• _Source data_:
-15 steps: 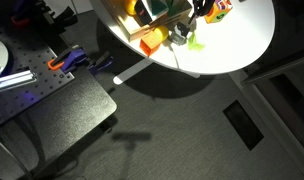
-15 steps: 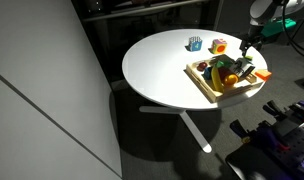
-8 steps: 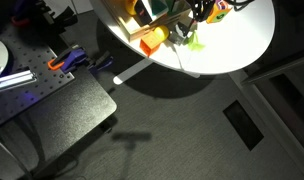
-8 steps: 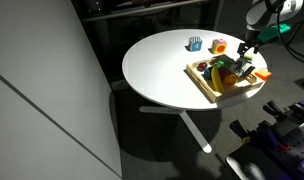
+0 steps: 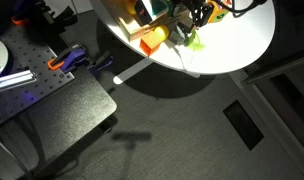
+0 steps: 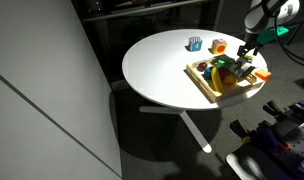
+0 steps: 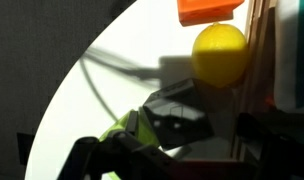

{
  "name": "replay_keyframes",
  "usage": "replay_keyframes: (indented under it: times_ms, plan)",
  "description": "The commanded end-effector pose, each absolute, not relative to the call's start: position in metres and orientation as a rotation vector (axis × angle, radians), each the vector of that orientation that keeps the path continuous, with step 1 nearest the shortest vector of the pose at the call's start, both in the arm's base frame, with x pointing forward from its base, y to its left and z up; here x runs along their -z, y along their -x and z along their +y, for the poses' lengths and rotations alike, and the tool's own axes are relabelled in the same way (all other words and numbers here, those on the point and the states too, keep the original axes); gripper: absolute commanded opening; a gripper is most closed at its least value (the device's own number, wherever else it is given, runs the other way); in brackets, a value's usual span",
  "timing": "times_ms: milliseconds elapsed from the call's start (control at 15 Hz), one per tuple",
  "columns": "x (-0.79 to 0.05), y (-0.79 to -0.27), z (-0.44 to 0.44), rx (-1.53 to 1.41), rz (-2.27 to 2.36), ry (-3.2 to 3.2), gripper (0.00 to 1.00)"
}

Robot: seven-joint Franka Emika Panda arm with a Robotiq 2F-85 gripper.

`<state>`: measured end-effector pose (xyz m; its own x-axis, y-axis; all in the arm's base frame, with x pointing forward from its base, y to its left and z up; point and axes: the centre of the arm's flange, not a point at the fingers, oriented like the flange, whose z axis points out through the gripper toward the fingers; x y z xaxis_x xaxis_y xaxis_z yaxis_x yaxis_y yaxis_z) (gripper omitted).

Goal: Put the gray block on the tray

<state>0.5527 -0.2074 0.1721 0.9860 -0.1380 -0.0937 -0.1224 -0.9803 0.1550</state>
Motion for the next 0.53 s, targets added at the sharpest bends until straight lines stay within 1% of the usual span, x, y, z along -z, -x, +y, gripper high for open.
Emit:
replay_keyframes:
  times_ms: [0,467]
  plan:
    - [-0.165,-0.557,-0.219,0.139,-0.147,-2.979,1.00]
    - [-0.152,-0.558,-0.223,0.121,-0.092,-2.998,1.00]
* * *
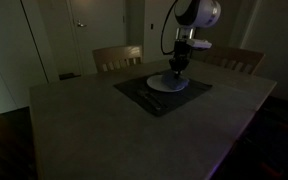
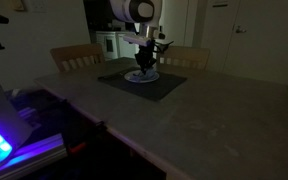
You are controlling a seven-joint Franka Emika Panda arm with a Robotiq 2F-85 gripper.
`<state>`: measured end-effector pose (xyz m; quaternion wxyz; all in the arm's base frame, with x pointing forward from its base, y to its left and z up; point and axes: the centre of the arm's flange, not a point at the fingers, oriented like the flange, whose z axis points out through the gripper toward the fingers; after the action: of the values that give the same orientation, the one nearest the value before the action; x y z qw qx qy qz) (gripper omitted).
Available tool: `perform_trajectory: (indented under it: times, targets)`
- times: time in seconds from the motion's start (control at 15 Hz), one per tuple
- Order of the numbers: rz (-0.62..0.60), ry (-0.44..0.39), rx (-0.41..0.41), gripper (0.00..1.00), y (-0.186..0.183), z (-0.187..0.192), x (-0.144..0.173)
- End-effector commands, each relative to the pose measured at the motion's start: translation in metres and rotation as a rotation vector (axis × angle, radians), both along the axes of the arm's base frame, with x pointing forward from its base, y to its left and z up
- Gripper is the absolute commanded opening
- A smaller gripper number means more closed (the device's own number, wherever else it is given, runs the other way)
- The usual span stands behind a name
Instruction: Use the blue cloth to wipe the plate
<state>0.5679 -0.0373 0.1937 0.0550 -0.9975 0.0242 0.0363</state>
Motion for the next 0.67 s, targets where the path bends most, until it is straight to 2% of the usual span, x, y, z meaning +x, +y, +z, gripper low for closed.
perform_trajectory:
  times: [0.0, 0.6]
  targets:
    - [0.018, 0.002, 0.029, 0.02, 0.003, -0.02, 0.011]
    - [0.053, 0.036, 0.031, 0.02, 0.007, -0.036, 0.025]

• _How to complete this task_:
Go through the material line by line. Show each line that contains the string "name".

• _Reply_:
  "name": "replay_keyframes",
- The usual span stands behind a name

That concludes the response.